Когда я узнала о трагической гибели журналистки Ирины Славиной, решила, что обязана приехать на похороны. Так решила и редакция.
Как-то так получается, что последнее время я бываю в Нижнем, только если случается какая-то беда. А самосожжение Ирины — это беда огромного масштаба.
«Последние дни я боюсь, что жертва, которую принесла Ирина, не изменит нас. Это похоже на чувство, когда ты оказываешься на необитаемом острове, у тебя догорает последняя спичка, и если ты не успеешь зажечь огонь, то ты погибнешь. Ирина поставила перед нами вопрос: "А живы ли мы? Кто живее? Ирина – или мы? Способны ли мы жить?” Способны ли мы сохранить этот огонь в себе и распространить его дальше, чтобы жить по-настоящему. Я очень хочу, чтобы каждый из нас, каждый из вас этот огонь сохранил и донес дальше», — Алексей Садомовский, член регионального отделения партии «Яблоко».

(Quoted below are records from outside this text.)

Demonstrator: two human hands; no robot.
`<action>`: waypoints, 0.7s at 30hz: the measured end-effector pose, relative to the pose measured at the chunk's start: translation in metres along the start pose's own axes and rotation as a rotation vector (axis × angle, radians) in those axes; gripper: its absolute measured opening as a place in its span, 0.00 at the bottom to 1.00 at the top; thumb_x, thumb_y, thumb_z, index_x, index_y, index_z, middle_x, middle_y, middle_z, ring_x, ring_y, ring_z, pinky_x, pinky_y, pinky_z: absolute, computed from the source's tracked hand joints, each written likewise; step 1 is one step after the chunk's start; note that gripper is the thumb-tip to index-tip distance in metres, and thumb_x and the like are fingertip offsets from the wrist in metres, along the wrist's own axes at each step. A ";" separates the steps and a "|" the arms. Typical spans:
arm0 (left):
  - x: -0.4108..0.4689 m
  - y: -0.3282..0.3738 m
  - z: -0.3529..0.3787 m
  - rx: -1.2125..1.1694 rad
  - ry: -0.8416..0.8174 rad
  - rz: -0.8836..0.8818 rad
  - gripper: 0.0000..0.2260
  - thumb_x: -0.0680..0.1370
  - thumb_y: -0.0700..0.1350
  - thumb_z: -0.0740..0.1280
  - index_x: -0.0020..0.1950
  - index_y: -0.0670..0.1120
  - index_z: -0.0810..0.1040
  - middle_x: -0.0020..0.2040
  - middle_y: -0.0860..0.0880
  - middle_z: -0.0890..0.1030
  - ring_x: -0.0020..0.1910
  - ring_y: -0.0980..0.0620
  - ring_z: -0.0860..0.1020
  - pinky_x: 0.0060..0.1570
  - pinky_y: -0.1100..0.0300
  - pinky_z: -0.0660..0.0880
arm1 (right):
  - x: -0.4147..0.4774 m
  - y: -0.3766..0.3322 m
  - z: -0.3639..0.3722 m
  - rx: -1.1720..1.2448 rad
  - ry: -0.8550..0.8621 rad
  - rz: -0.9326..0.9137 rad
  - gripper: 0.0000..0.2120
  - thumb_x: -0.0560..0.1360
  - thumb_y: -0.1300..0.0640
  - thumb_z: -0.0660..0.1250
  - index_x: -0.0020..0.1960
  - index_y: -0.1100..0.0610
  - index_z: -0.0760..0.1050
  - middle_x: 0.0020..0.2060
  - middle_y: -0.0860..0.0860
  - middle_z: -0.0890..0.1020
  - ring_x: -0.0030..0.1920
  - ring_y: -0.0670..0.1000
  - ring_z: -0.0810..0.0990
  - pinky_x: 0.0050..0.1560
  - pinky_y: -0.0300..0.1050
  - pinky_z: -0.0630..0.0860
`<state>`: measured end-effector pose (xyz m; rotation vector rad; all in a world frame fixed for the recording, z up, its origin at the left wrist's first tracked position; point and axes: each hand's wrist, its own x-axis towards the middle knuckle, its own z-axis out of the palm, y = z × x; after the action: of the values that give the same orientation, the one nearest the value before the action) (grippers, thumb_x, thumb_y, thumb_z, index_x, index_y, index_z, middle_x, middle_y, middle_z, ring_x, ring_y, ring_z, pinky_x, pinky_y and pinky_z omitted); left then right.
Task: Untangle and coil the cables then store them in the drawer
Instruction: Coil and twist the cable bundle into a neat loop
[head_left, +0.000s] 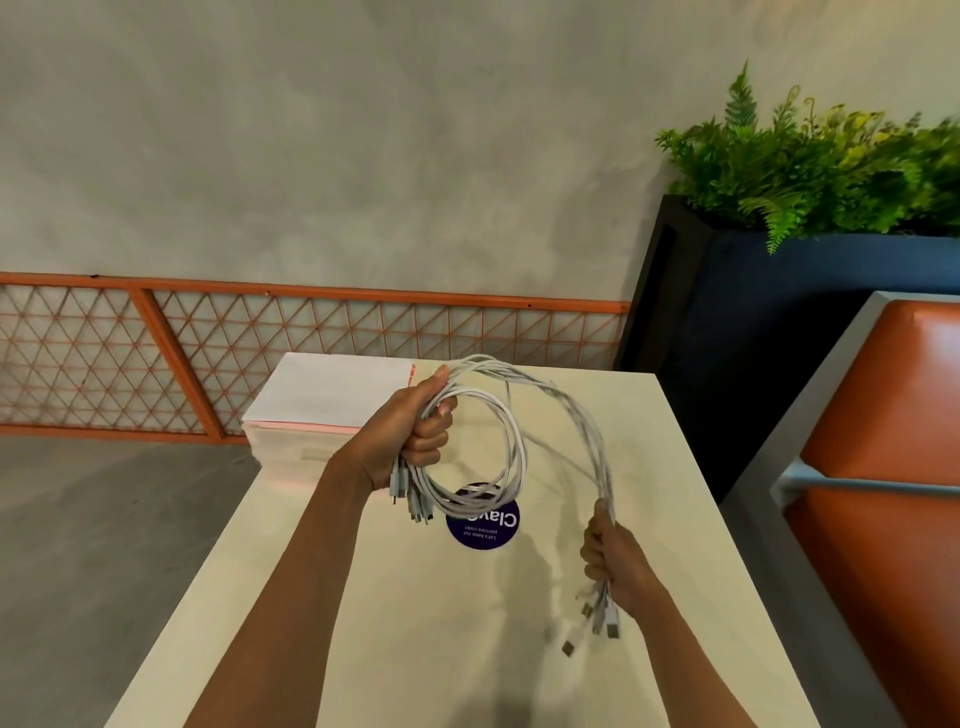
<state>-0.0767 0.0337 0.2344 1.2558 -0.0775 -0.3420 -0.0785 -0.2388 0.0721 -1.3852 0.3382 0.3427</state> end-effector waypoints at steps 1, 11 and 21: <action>0.001 -0.003 0.003 0.005 -0.015 -0.010 0.19 0.76 0.58 0.58 0.31 0.48 0.69 0.22 0.54 0.57 0.19 0.59 0.54 0.19 0.70 0.52 | 0.003 -0.008 0.005 0.075 0.024 -0.019 0.22 0.79 0.42 0.55 0.33 0.52 0.54 0.24 0.45 0.55 0.22 0.44 0.53 0.20 0.36 0.53; 0.003 -0.018 0.030 0.131 -0.195 -0.090 0.18 0.77 0.58 0.58 0.33 0.47 0.68 0.23 0.54 0.58 0.19 0.59 0.54 0.20 0.68 0.52 | 0.028 -0.089 0.054 0.791 0.095 0.049 0.25 0.83 0.49 0.51 0.29 0.54 0.53 0.15 0.47 0.56 0.14 0.45 0.54 0.16 0.31 0.51; 0.007 -0.031 0.034 0.227 -0.180 -0.113 0.18 0.78 0.58 0.58 0.33 0.48 0.67 0.25 0.51 0.57 0.21 0.56 0.53 0.22 0.64 0.51 | -0.002 -0.102 0.093 0.534 -0.199 0.175 0.27 0.83 0.50 0.50 0.26 0.56 0.63 0.18 0.49 0.64 0.18 0.46 0.63 0.21 0.35 0.59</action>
<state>-0.0844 -0.0076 0.2149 1.4554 -0.2040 -0.5561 -0.0336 -0.1624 0.1775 -0.7924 0.3554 0.4901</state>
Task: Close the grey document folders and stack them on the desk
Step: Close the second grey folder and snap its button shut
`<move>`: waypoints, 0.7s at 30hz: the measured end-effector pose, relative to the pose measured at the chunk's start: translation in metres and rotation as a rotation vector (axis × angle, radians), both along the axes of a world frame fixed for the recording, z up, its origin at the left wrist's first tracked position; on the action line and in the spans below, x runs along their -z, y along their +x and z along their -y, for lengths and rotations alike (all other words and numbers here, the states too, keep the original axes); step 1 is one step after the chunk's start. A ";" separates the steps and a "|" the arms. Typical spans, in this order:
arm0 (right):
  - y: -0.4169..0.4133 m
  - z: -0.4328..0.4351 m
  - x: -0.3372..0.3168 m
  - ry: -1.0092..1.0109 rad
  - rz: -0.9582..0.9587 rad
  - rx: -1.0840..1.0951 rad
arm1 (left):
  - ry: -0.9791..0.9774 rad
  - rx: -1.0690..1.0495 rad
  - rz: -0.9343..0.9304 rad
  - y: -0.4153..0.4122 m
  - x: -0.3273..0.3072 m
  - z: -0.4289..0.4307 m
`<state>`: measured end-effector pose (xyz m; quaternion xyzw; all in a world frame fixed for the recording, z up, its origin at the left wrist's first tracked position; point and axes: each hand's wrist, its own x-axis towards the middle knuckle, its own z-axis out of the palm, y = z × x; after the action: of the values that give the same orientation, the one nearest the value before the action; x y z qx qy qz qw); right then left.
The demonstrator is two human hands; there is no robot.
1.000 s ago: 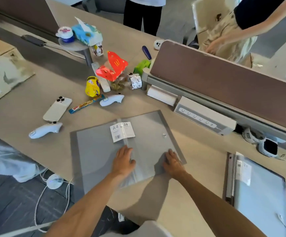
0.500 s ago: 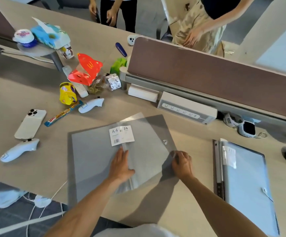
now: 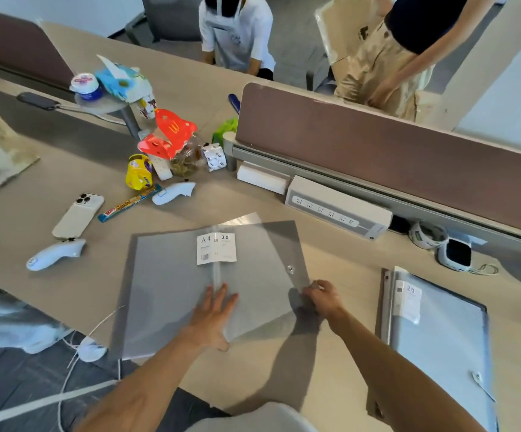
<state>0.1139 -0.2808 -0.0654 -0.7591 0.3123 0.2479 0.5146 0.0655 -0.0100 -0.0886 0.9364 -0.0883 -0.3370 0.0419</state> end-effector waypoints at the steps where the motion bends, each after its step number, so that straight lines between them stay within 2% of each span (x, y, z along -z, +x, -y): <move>1: 0.001 0.004 0.004 0.000 -0.012 -0.027 | 0.009 0.009 0.003 -0.001 -0.001 0.001; 5: -0.001 0.018 0.001 -0.020 0.012 -0.119 | 0.006 0.021 0.063 -0.010 -0.021 0.010; 10: -0.009 0.028 -0.001 -0.015 0.027 -0.161 | -0.230 -0.072 0.326 -0.029 -0.037 0.008; 14: -0.011 0.035 -0.014 0.181 0.006 -0.014 | -0.255 -0.101 0.412 -0.037 -0.055 0.005; 18: -0.010 0.024 -0.034 0.405 0.031 -0.050 | -0.206 -0.124 0.631 -0.040 -0.074 0.011; 19: -0.011 0.019 -0.039 0.471 0.039 -0.045 | -0.189 -0.134 0.623 -0.037 -0.081 0.015; 21: -0.008 0.013 -0.045 0.556 0.063 -0.031 | -0.152 -0.203 0.468 -0.029 -0.093 0.021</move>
<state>0.1056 -0.2943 -0.0208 -0.6007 0.2044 0.3084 0.7087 0.0367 -0.0310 0.0044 0.9871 -0.0262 -0.0976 0.1244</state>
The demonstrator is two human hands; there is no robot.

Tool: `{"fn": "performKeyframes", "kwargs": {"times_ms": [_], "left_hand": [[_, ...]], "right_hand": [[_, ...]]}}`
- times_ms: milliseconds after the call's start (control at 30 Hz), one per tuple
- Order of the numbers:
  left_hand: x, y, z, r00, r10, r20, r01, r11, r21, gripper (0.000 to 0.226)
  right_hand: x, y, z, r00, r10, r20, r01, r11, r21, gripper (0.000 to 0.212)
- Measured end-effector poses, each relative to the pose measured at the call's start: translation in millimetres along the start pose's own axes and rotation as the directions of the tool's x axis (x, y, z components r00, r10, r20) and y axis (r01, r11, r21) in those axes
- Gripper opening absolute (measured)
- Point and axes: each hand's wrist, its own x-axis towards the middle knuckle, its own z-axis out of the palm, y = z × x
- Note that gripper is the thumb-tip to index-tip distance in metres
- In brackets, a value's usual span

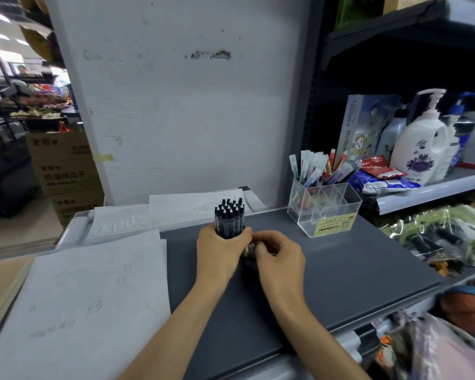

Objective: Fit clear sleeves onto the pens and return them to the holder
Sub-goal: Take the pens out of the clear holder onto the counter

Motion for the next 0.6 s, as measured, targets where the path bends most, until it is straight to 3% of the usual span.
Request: {"fn": "performKeyframes", "kwargs": {"times_ms": [133,233,367,600], "left_hand": [[-0.8,2.9,-2.4,0.999,0.033,-0.042,-0.037,0.996,-0.085,0.015],[1.4,5.3,-1.4,0.997,-0.013,0.074,0.023,0.990,-0.138,0.013],[0.0,8.5,-0.7,0.979,-0.042,0.202,0.074,0.985,-0.154,0.016],[3.7,2.4,-0.2,0.990,0.042,0.133,-0.071,0.972,0.222,0.013]], "right_hand": [[-2.0,-5.6,-1.1,0.999,-0.023,0.036,0.016,0.982,0.190,0.033],[-5.2,-8.8,4.3,0.977,-0.040,0.209,-0.029,0.948,0.316,0.047],[-2.0,-10.4,9.9,0.944,-0.033,0.328,-0.076,0.946,0.314,0.048],[16.6,-13.6,19.2,0.953,-0.013,0.303,-0.095,0.937,0.337,0.034]]}}
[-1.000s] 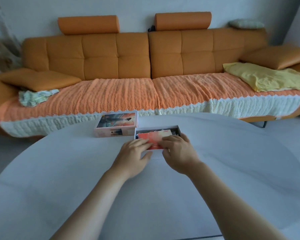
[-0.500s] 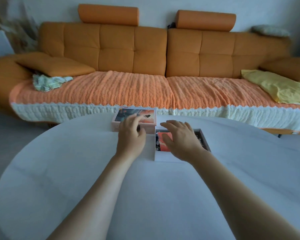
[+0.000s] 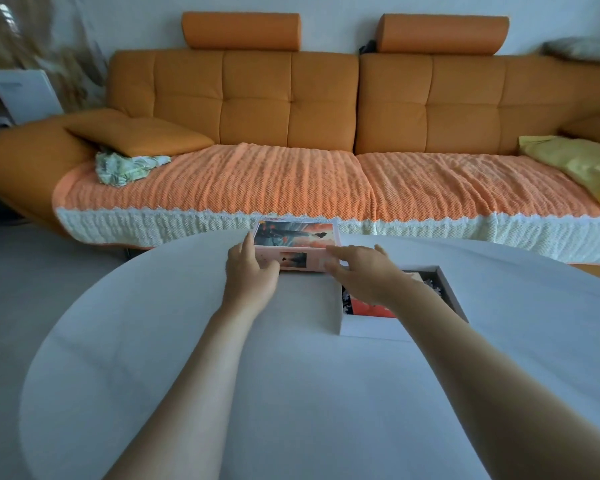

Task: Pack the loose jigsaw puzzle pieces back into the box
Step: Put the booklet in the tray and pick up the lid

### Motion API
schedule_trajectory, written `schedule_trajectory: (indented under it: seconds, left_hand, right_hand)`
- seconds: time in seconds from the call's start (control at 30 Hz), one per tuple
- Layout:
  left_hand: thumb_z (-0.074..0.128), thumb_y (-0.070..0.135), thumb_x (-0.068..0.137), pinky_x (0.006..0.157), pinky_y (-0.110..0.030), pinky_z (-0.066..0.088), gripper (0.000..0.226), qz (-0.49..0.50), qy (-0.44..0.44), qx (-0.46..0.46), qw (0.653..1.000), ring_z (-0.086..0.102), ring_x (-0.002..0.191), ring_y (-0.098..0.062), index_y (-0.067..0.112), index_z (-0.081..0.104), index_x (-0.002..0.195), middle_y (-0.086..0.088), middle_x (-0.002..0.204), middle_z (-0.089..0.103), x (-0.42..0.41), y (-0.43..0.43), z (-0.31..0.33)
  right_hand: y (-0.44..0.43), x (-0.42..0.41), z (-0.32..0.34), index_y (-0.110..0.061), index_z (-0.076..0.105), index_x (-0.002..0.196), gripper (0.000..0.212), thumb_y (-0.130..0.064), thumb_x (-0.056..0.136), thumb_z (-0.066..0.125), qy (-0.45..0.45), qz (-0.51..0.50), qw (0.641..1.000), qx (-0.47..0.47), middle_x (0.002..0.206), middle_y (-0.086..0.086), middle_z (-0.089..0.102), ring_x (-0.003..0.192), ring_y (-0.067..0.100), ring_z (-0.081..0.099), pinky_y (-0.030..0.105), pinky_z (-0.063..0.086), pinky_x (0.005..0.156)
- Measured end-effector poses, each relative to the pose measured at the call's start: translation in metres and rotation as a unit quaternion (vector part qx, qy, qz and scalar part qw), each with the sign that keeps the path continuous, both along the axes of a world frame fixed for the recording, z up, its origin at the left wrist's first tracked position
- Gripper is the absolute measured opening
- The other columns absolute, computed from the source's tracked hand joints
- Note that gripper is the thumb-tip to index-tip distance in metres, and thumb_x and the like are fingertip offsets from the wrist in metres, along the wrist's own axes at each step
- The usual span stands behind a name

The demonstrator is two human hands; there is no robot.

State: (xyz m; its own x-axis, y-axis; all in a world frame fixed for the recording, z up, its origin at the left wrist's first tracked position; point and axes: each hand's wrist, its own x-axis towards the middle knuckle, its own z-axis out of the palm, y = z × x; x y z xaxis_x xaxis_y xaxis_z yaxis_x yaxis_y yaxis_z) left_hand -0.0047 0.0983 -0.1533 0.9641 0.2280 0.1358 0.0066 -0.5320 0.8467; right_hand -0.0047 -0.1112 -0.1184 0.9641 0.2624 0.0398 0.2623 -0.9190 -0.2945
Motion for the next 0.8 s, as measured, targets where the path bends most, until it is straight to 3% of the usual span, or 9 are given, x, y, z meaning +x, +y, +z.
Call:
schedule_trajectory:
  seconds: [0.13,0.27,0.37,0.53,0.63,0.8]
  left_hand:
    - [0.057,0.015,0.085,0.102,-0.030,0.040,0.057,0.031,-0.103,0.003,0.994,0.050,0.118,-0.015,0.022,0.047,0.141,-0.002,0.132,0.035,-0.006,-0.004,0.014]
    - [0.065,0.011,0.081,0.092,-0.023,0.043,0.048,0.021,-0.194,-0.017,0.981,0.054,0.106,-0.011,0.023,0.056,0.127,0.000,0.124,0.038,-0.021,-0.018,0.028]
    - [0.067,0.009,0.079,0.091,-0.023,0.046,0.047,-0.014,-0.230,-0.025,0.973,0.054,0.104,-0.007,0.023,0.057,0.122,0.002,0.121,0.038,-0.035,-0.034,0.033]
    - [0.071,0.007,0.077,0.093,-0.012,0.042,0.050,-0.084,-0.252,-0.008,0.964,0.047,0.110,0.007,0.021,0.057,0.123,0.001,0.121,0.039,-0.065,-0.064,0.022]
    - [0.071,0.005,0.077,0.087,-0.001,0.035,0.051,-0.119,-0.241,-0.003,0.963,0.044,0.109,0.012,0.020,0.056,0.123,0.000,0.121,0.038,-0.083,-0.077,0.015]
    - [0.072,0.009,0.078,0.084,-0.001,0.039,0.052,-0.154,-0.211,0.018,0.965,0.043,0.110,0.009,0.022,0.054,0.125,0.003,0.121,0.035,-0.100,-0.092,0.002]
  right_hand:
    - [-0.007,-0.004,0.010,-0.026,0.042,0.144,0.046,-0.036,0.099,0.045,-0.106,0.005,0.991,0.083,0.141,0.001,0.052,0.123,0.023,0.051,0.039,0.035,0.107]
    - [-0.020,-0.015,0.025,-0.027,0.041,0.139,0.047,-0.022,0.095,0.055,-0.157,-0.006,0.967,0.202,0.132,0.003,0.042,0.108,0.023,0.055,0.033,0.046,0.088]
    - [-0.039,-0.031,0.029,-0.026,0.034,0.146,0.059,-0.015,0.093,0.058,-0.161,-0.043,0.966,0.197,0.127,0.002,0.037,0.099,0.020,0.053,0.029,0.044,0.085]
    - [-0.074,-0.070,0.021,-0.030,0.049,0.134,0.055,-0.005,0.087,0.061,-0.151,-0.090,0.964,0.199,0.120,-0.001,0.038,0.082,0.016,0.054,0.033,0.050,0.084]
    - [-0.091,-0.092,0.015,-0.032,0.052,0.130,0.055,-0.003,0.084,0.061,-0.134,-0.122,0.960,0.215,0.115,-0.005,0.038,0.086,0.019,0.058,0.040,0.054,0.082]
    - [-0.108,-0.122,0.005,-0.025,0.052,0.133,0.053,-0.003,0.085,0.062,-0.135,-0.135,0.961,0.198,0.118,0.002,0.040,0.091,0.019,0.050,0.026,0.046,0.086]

Я провела в Нижнем три дня. Общалась с нижегородцами, слушала их истории про Ирину и наблюдала, как они чтят ее память на двух народных мемориалах — статуи козы и месте убийства — у памятника городовым напротив Главного управление МВД России по Нижегородской области.
«Когда люди говорят, что это нельзя назвать подвигом, что волосы встают [дыбом] от слова «подвиг»... А от полицейского беспредела волосы дыбом не встают? От того абсурда, в который нас загнала система? Если мы вспомним административные дела Ирины... Мы с вами уже потихонечку, как яд, стали впитывать эту ложь. Когда поднимают вопрос о психологическом состоянии, можно задать вопрос: а суд, который назначает 70 тысяч штрафа за каламбур — он вменяем? Вменяем ли был человек, который отдал приказ двенадцати мордоворотам о том, чтобы унижать женщину? Все вокруг нас сейчас вменяемо? Давайте будем смотреть, чтобы вокруг было больше вменяемости», — Наталья Резонтова, журналистка, подруга Ирины Славиной.
В некрологе я уже писала, что знала Ирину лично, от того все эти дни было особенно тяжело.
Тяжело сидеть в забитом цветами офисе регионального отделения «Яблока», где ребята с вечера прятали цветы и свечи, чтобы их не выбросили полицейские и мусорщики. Несмотря на обещание губернатора оставить мемориалы в покое.
Тяжело раз за разом слушать про прессинг, который Ирина ощущала на себе последние годы, и как скрывала ото всех свою боль.
«Она бросила вызов всем нам, пойдя на этот страшный поступок! Мы стружка, свернутая вокруг собственной пустоты. И все эти разговоры: "Ах! У нее были там проблемы! Ах, ее с финансирования сняли”. Ее держали только люди! Она держалась за счет людей! А не за счет власти, которая прикормила кучу людей, которые называются журналистами. Я вот, что хочу сказать, друзья. Это обращение к каждому из вас. Хватит бояться! Если сейчас мы опять посидим, погорюем, то это будет означать, что она умерла зря», — Станислав Дмитриевский, правозащитник.
Тяжело просить флористку сделать маленький черный букетик с бордовыми розочками и лавандой, убеждая, что он не должен выглядеть празднично.
Тяжело стоять возле Дома ученых и бояться войти внутрь.
Тяжело подниматься в зал. Тяжело видеть сверкающий белый гроб.
Тяжело класть на кучу роз и гвоздик свой маленький черный букетик с лавандой. Тяжело говорить со сцены про то, как журналистам приходится сжигать себя ради тех, кто о них никогда и не слышал.
Тяжело видеть плачущих друзей и коллег.
Тяжело стоять у катафалка и ожидать, как он отвезет Иру догорать до состояния пепла.
Тяжело держать в руках охапку ярких цветов и медленно следовать за черной газелькой.
Тяжело слушать крик детей, для которых шествие людей с цветами выглядит как какой-то веселый праздник.
Тяжело смотреть вперед, на толпу операторов и журналистов.
Тяжело снова оказаться возле засеянного мертвыми розами памятника городовым, за спинами которых работают палачи.